A comparison of psychiatry and internal medicine: a bibliometric study
Acad Psychiatry. 2012 Mar 1;36(2):129-32
Stone K, Whitham EA, Ghaemi SN
Abstract
OBJECTIVE: Psychiatric education needs to expose students to a broad range of topics. One resource for psychiatric education, both during initial training and in later continuing medical education, is the scientific literature, as published in psychiatric journals. The authors assessed current research trends in psychiatric journals, as compared with internal-medicine counterparts and examined their relevance to psychiatric education.
METHODS: The authors classified abstracts and original articles as biological or non-biological, based on methodology, from 2008 in Archives of General Psychiatry and The American Journal of Psychiatry, as compared with The Archives of Internal Medicine and Annals of Internal Medicine.

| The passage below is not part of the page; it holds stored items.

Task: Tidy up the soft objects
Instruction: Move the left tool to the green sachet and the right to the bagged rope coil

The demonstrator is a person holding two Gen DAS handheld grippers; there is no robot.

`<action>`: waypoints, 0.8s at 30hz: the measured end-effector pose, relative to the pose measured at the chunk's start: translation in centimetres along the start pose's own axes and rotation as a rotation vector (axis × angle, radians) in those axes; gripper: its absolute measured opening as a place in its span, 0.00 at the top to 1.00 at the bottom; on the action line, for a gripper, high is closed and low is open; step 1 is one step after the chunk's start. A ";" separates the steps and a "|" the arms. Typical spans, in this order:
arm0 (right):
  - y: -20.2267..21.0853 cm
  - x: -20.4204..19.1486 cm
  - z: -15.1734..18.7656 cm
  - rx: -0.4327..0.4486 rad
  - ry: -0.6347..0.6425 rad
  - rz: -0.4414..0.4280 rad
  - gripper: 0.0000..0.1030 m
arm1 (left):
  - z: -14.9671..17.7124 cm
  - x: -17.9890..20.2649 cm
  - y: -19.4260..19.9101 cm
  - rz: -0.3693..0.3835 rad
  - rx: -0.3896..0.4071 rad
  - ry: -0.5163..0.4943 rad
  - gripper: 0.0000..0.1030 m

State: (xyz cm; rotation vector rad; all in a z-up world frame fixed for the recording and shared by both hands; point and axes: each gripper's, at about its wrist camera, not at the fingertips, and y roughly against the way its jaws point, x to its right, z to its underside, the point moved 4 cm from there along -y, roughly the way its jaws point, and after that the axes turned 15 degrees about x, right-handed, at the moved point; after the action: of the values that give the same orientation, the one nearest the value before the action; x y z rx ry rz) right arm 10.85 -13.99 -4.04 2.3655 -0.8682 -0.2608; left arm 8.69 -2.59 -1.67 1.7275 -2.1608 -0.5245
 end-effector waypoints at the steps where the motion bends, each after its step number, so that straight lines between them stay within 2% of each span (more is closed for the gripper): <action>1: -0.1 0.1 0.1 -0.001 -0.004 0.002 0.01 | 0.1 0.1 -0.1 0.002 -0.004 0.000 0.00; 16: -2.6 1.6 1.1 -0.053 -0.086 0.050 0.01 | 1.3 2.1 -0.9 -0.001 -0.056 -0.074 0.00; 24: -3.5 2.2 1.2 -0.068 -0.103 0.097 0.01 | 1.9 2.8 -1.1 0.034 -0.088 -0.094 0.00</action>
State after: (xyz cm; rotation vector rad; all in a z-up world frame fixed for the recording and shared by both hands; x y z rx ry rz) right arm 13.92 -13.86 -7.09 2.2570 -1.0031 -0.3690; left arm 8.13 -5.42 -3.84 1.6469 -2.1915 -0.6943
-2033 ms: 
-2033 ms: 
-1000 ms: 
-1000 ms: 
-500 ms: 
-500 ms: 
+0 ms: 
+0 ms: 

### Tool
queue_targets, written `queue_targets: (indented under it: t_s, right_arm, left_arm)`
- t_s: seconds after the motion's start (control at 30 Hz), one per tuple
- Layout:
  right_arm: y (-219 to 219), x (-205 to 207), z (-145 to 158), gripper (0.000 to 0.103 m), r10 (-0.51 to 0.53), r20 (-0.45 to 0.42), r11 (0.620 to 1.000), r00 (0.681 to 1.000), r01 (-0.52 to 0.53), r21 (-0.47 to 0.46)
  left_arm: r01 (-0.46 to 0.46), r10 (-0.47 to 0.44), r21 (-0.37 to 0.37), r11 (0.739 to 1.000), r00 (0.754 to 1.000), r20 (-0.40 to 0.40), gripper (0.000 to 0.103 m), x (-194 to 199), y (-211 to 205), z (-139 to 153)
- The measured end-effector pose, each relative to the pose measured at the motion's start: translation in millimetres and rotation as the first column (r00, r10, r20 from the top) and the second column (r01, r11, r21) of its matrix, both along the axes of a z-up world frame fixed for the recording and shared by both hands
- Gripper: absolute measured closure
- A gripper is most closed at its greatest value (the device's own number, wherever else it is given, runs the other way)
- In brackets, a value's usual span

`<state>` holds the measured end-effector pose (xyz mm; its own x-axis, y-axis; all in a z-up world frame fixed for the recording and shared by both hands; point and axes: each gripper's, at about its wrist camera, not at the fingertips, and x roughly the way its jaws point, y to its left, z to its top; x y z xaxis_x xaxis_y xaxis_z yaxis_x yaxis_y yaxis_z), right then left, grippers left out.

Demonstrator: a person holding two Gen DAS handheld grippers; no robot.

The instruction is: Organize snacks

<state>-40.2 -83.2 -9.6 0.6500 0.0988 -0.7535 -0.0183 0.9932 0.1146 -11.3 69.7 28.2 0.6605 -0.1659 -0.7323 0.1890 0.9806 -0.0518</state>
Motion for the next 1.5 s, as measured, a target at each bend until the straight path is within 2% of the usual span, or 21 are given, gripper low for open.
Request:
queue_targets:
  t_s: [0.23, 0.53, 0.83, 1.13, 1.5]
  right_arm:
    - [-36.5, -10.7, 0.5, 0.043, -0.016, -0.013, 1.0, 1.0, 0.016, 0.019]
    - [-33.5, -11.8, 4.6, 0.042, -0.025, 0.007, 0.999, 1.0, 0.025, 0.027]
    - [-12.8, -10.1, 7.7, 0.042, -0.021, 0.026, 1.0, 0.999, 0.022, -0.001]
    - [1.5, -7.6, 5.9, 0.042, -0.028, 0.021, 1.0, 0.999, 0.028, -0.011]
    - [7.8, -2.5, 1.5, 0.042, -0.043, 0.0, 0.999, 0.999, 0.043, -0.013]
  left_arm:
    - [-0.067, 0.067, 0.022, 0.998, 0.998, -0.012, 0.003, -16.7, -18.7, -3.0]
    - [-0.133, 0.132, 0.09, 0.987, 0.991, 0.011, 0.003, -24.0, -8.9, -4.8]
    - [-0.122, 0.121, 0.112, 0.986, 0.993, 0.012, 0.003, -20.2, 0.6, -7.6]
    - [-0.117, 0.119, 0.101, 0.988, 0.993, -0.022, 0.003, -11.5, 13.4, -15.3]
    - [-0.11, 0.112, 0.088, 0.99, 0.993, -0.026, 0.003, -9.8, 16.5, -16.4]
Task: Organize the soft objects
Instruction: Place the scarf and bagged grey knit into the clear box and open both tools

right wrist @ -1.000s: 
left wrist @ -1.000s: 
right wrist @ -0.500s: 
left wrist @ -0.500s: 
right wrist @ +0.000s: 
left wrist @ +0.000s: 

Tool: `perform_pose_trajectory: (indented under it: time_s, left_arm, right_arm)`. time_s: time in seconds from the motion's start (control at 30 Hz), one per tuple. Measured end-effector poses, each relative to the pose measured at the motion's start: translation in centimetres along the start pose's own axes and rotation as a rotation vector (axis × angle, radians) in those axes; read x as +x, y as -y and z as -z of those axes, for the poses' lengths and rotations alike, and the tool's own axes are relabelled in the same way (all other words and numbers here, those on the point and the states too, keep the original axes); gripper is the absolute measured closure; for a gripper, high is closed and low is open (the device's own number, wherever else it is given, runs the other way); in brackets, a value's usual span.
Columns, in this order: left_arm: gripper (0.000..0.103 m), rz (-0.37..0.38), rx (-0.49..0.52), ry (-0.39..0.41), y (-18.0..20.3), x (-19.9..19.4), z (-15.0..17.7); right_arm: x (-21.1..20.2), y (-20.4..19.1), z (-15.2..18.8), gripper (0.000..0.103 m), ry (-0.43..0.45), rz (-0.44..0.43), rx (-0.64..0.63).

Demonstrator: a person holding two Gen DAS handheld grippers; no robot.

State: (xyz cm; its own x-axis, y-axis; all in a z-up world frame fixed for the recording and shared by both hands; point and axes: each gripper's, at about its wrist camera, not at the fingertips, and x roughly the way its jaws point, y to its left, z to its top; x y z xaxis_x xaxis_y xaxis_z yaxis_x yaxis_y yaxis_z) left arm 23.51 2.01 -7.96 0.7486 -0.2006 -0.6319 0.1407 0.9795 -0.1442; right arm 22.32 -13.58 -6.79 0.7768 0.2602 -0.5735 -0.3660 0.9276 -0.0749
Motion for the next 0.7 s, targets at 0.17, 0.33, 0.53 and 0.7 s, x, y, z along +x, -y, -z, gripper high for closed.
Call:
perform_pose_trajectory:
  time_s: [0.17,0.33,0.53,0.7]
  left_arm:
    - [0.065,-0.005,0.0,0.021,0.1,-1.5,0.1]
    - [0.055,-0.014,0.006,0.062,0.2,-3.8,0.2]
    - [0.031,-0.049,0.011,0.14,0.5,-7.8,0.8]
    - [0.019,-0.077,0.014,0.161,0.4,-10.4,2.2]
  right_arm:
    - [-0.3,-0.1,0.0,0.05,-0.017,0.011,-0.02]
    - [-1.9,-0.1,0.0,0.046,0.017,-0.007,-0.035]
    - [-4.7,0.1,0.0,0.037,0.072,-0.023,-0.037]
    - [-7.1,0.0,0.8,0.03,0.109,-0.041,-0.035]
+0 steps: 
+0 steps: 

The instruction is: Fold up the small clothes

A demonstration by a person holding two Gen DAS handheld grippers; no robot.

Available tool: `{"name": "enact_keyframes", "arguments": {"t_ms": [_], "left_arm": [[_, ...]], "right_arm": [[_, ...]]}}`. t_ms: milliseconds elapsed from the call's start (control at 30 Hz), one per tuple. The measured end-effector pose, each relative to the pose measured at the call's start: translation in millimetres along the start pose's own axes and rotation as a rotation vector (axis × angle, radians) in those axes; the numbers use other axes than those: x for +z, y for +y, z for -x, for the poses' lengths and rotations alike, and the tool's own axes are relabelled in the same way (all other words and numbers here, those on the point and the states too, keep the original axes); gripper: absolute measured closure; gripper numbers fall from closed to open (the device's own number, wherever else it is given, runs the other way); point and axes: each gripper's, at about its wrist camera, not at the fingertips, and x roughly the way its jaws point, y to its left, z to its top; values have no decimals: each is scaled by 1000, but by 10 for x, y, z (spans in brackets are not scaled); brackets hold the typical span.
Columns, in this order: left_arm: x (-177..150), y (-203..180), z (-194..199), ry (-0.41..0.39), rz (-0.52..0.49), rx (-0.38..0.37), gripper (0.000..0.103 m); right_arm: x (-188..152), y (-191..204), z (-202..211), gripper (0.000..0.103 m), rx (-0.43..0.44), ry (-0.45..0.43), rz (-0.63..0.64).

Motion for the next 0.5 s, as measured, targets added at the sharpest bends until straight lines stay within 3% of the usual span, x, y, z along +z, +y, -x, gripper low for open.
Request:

RESULTS: Biological and non-biological studies were similarly frequent in psychiatric journals (48.2% and 51.8%, respectively). Internal-medicine journals had a non-biological and epidemiological predominance (22.2% biological, 77.8% non-biological: epidemiological, 59.9%; reviews, 21.4%; clinical, 13.2%; other, 5.4%).
CONCLUSION: Psychiatric journals publish more biological studies than internal-medicine journals. This tendency may influence psychiatric education and practice in a biological direction, with less attention to psychosocial or clinical approaches to psychiatry.
PMID: 22532204
The authors must be kidding.
In my experience, clinical psychiatrists ignore the medical and biological aspects of mental illness. Many have lost their medical skills, avoiding or being unable to do a physical exam nor consider appropriate lab testing, nor strongly consider the physiologic causes of mental illness. Many may not even look at their patient as they speak to them.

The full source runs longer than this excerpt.